→ Assignment: Lines from the material below that hold the string "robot" are what is needed; copy each of them.

→ Extracted entries:

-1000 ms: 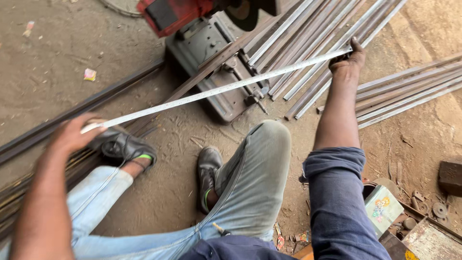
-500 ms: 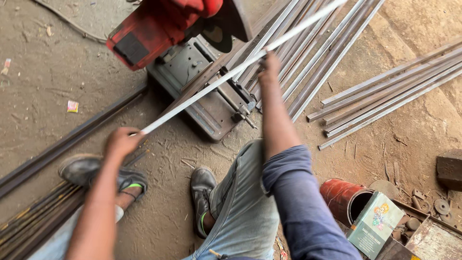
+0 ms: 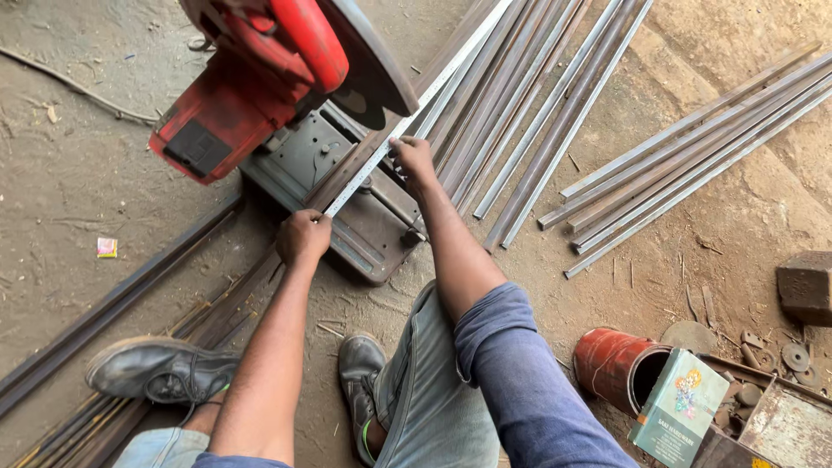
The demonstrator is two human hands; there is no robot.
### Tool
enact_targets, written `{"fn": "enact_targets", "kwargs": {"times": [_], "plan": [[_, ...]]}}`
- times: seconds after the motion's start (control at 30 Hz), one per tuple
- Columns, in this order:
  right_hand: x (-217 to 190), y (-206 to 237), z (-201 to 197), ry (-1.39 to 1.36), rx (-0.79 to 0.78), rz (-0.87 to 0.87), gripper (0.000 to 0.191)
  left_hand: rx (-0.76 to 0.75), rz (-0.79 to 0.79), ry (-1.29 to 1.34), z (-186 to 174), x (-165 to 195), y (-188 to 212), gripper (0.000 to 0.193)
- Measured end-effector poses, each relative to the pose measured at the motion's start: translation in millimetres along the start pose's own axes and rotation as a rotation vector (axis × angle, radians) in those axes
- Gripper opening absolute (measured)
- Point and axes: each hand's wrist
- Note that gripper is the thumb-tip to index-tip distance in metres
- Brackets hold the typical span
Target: The person sits on the ground and uses a red chop saw to cut long metal bars into shorter segments. They measure the bars with a tape measure, position them under the saw blade, and cut them while sparks fly. The cut pieces are then placed aside.
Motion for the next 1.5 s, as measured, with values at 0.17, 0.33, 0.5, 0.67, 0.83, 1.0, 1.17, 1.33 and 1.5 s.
{"fn": "enact_targets", "kwargs": {"times": [0.17,0.33,0.5,0.67,0.83,1.0,1.17,1.33,1.5], "plan": [[4,-9,0,0.005,0.037,0.009,0.026,-0.044,-0.035,0.0,1,31,-8,0.024],[7,-16,-3,-0.014,0.051,0.001,0.025,-0.047,-0.015,-0.027,4,46,-13,0.023],[11,-21,-6,-0.005,0.024,-0.005,0.027,-0.067,-0.015,-0.039,6,48,-16,0.023],[13,-24,-5,-0.02,0.032,0.01,0.026,-0.074,-0.025,-0.041,5,50,-16,0.023],[12,-24,-3,0.011,0.005,0.01,0.026,-0.108,-0.045,-0.041,3,47,-15,0.024],[11,-20,-3,0.037,0.0,-0.028,0.022,-0.092,-0.054,-0.023,3,34,-22,0.029],[13,-19,-17,0.209,0.036,-0.128,0.027,-0.114,-0.128,-0.018,-7,-11,-25,0.03],[22,-25,-24,0.13,-0.045,-0.254,0.038,0.063,0.03,-0.045,-13,-71,-16,0.032],[35,-16,-21,0.238,-0.207,-0.096,0.014,0.143,0.037,-0.008,-13,-103,-9,0.029]]}}
Point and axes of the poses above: each hand's wrist, its own y-axis away from the middle knuckle, its own z-axis out of the palm, x = y × z, and after that the axes turned 9 degrees about -x, right-handed
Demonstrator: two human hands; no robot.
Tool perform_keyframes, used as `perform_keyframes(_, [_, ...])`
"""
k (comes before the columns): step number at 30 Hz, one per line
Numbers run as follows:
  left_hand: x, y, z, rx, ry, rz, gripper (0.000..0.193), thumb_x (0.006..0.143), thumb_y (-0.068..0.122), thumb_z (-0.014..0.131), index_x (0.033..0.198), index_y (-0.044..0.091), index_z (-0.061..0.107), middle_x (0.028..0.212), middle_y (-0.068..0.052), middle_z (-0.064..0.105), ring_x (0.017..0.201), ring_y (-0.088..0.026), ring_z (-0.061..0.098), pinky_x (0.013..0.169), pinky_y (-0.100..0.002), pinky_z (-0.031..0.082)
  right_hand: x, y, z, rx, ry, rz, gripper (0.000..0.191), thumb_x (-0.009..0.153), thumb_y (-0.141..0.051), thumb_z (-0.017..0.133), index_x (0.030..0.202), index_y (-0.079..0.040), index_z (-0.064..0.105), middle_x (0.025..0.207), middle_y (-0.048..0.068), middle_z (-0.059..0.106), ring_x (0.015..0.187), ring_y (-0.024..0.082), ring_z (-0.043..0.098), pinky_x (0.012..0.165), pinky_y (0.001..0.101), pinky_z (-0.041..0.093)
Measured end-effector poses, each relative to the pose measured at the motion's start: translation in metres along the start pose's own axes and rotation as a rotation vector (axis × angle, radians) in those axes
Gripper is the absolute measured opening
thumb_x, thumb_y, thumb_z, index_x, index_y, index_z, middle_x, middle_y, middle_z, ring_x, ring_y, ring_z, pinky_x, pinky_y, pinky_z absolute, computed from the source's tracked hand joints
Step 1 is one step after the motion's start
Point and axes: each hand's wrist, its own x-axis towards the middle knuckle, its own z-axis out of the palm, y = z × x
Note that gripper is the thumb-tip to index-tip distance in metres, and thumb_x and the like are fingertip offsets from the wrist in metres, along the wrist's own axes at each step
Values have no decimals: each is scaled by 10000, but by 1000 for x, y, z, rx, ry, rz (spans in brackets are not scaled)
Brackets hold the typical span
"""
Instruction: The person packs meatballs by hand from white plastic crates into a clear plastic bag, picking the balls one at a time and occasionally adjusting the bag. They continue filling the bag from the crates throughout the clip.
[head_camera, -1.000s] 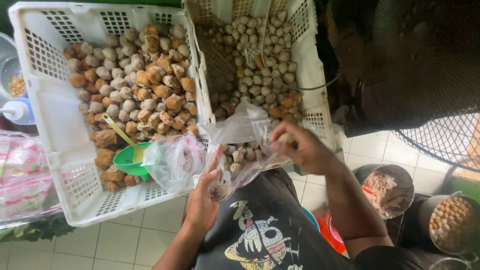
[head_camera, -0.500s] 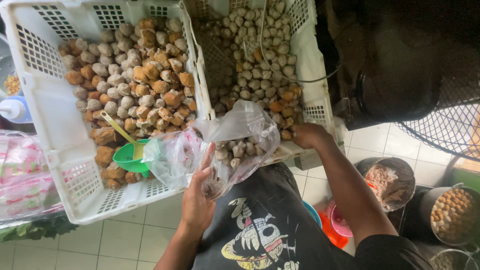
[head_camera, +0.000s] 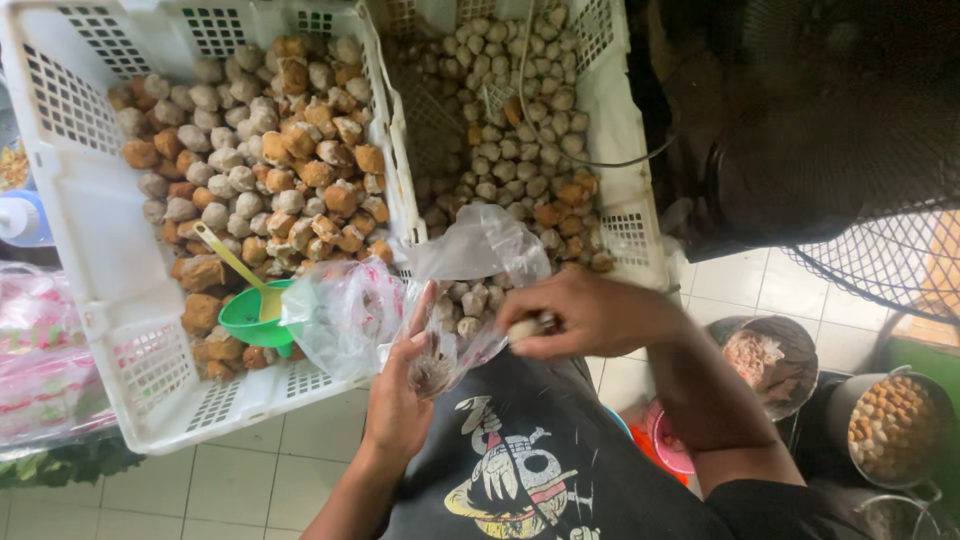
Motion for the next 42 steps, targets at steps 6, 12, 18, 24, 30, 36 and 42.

→ Solution to this exercise:
The demonstrator is two human hands; there is no robot.
Demonstrator: two human hands; no robot.

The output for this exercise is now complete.